WHAT YOU SHOULD DO => Produce an exact transcription of the listing below, omitting the pictures.
══════════
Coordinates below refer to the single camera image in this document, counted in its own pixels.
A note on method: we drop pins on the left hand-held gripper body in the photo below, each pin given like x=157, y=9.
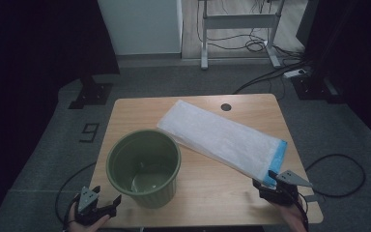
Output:
x=87, y=201

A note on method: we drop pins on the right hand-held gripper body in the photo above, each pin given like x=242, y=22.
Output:
x=280, y=193

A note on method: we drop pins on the green plastic bin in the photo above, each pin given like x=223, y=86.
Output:
x=143, y=161

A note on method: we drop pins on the white garbage bag blue band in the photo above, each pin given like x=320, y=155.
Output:
x=219, y=135

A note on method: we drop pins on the person's left hand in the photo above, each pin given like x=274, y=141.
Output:
x=87, y=228

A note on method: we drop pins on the person's right hand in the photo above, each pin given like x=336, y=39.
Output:
x=294, y=219

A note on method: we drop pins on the grey tape piece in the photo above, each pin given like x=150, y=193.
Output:
x=317, y=198

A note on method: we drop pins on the black stand base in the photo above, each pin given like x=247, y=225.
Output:
x=93, y=93
x=309, y=88

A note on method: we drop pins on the white power strip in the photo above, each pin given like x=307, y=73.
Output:
x=294, y=73

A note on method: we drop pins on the black curtain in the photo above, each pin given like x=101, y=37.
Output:
x=360, y=48
x=29, y=48

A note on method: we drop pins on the white cabinet panel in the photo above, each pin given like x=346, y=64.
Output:
x=141, y=25

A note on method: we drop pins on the white metal desk frame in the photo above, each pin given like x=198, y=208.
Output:
x=238, y=21
══════════
ANSWER BOX =>
Coordinates below refer to the single camera image in this document, counted in its own pixels.
A note on method: we drop pins on the left hand-held gripper body in the photo below, each pin given like x=157, y=9.
Output:
x=87, y=201

A note on method: we drop pins on the right hand-held gripper body in the photo above, each pin given like x=242, y=22.
Output:
x=280, y=193

A note on method: we drop pins on the green plastic bin in the photo above, each pin given like x=223, y=86.
Output:
x=143, y=161

A note on method: we drop pins on the white garbage bag blue band in the photo above, each pin given like x=320, y=155.
Output:
x=219, y=135

A note on method: we drop pins on the person's left hand in the photo above, each pin given like x=274, y=141.
Output:
x=87, y=228

A note on method: we drop pins on the person's right hand in the photo above, each pin given like x=336, y=39.
Output:
x=294, y=219

A note on method: we drop pins on the grey tape piece in the photo above, each pin given like x=150, y=193.
Output:
x=317, y=198

A note on method: we drop pins on the black stand base in the photo above, each pin given like x=247, y=225.
Output:
x=93, y=93
x=309, y=88

A note on method: we drop pins on the white power strip in the photo above, each pin given like x=307, y=73.
Output:
x=294, y=73

A note on method: we drop pins on the black curtain in the photo above, each pin given like x=101, y=37.
Output:
x=360, y=48
x=29, y=48

A note on method: we drop pins on the white cabinet panel in the photo above, each pin given like x=346, y=64.
Output:
x=141, y=25

A note on method: we drop pins on the white metal desk frame in the photo above, each pin given like x=198, y=208.
Output:
x=238, y=21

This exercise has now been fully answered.